June 23, 2013 by Alison Hodgson 1 Comment

Today was the tenth anniversary of my father’s death and in some ways I can’t believe it’s been that long. In others, I can’t believe I ever had him.

We measure his death by Eden’s life. She was five months old when my dad died. She rolled over for the very first time the day of his funeral. I remember so many frantic drives across the state when he was near death, with only Eden in her little car seat behind me.

I wish I still had my dad, but even more I wish my children had a grandfather here on earth.

Filed Under: Dad, death, Eden, love, mourning

Deep Thoughts with Cakie H.

January 31, 2010 by Alison Hodgson 3 Comments

Eden turned 7 last Monday. That morning I asked her how it felt.

“I don’t feel different yet,” she said, “it takes a while to get used to.”

Yesterday we were driving when she said out of the blue, “Mom, I can’t believe the world never stops.”

I asked her what she meant.

“Let’s say you’re dead but there’s still things happening when you’re not alive. Somebody’s probably still playing, somebody’s still running and that’s never ever going to stop.”

I was quiet.

“It’s just something strange I think about.”

“It’s a deep thought.” I said.

“It’s a good thing to think about.” She said.

Filed Under: birthdays, death, Eden

June 29, 2009 by Alison Hodgson 3 Comments

I had too much to say this week and so I didn’t say anything.

Last Sunday was Father’s Day and Monday was the sixth anniversary of my father’s death. The week before Paul and I attended the funeral of a nineteen year old boy from church who was killed in a car accident. It was the most beautiful and holy funeral I have ever attended and I have been to many in my relatively short life.

I recently picked up a book of essays called The Undertaking – Life Studies From a Dismal Trade by Thomas Lynch, an undertaker and poet who lives in Milford, Michigan. He is such a good writer and writes so wisely and well about death, the dead and those who survive them. This book would have been good company any time, but especially this week.

“In even the best of caskets, it never all fits-all that we’d like to bury in them: the hurt and forgiveness, the anger and pain, the praise and thanksgiving, the emptiness and exaltations, the untidy feelings when someone dies. So I conduct this business carefully…”
(from the essay Jessica, the Hound and the Casket Trade, page 191)

http://alisonhodgson.com/2009/06/284/

Filed Under: Dad, death, Father's Day, writing

9/27/08

September 28, 2008 by Alison Hodgson 3 Comments

Had he lived, today would have been my father’s seventieth birthday.  Tomorrow my mother will be 68. When Dad was alive none of us kids could keep their birthdays straight.  Year after year Torey and I would (separately) call Mom and wish her a happy birthday, sometimes singing it to her in a stupid voice.  When we had finished, she would say laughing, “Oh Honey, thank you, but today is your dad’s birthday.”  Then we would call Dad.  Somehow we always forgot.  

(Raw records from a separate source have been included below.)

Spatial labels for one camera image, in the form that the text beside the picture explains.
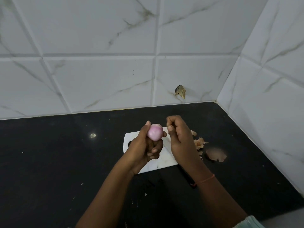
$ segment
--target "white cutting board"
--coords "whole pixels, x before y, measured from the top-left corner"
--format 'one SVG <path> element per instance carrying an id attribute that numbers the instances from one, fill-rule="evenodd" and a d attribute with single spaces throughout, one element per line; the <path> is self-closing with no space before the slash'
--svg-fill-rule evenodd
<path id="1" fill-rule="evenodd" d="M 174 166 L 177 165 L 177 162 L 175 161 L 173 154 L 171 153 L 171 150 L 167 150 L 166 147 L 170 147 L 170 135 L 168 133 L 167 127 L 163 127 L 163 130 L 167 133 L 167 137 L 162 138 L 164 142 L 163 149 L 161 150 L 161 153 L 159 154 L 158 159 L 152 159 L 150 160 L 142 169 L 139 171 L 139 174 L 152 171 L 152 170 L 157 170 L 161 168 L 165 168 L 168 166 Z M 127 133 L 125 134 L 124 138 L 124 153 L 127 151 L 129 147 L 129 142 L 132 141 L 134 138 L 137 137 L 139 131 L 132 132 L 132 133 Z"/>

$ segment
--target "forearm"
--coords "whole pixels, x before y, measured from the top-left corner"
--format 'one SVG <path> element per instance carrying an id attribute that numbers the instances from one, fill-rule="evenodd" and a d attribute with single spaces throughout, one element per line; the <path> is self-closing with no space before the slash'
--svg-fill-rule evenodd
<path id="1" fill-rule="evenodd" d="M 133 176 L 123 156 L 107 176 L 76 227 L 115 227 Z"/>
<path id="2" fill-rule="evenodd" d="M 191 171 L 189 175 L 198 183 L 201 197 L 216 227 L 231 228 L 247 217 L 245 211 L 234 201 L 215 177 L 199 183 L 212 176 L 212 173 L 202 161 L 200 164 L 193 165 L 189 171 Z"/>

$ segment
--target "peeled onion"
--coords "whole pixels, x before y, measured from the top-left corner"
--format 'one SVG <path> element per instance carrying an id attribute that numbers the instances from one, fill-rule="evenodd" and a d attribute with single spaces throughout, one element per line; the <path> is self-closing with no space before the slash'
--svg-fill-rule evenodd
<path id="1" fill-rule="evenodd" d="M 160 124 L 152 124 L 147 136 L 152 141 L 158 141 L 163 137 L 163 133 L 163 127 Z"/>

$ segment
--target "light blue sleeve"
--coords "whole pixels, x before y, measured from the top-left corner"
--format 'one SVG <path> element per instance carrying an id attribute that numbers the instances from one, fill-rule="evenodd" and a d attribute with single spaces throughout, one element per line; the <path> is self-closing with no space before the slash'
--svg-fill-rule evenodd
<path id="1" fill-rule="evenodd" d="M 264 228 L 254 216 L 248 216 L 244 221 L 241 221 L 234 228 Z"/>

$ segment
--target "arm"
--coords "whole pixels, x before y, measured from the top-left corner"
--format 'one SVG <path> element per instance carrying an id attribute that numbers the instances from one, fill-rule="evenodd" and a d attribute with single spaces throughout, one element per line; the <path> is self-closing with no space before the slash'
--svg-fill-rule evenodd
<path id="1" fill-rule="evenodd" d="M 234 201 L 220 182 L 201 161 L 190 129 L 180 116 L 167 117 L 172 153 L 183 169 L 198 183 L 201 197 L 218 228 L 231 228 L 243 221 L 247 214 Z"/>
<path id="2" fill-rule="evenodd" d="M 150 126 L 148 121 L 115 164 L 76 228 L 116 227 L 131 179 L 163 148 L 162 140 L 153 142 L 146 136 Z"/>

Dad went into the hospital on April 2 and finally died on June 22.  Beside the door of his various rooms was posted his information: Wolfe, Donald R. DOB: 9/27/58.
September 27th.  I can’t tell you how many times I read that typed sheet.  In those days upon days that numbered his last on earth, I finally learned the date of his birth.  When it rolled around just three months after his death, I knew it was coming; I was marking it.  This irony was just another drop in the bitterness that was then my cup.  
We kids had never really made a big deal about our parents’ birthdays, following their lead.  We called, sometimes sent cards, occasionally bought a present and that was enough, but the first birthdays after his death, the burden of my mother’s aloneness fell heavily on me.  The 27th dawned and I called my mother and wished her a happy birthday. “Today is your dad’s birthday,” she said gently.  I told that I knew and then we both began to cry.   I have called her on the 27th and done something for her on her own birthday ever since.
This evening I realized that I forgot to call her, that I forgot today was his birthday at all. 
R.I.P. – Rest In Peace is often written as a fitting closing to a tribute or memory of one who is dead, but I don’t find it necessary.  I know he is at peace and I am glad to realize that I am too.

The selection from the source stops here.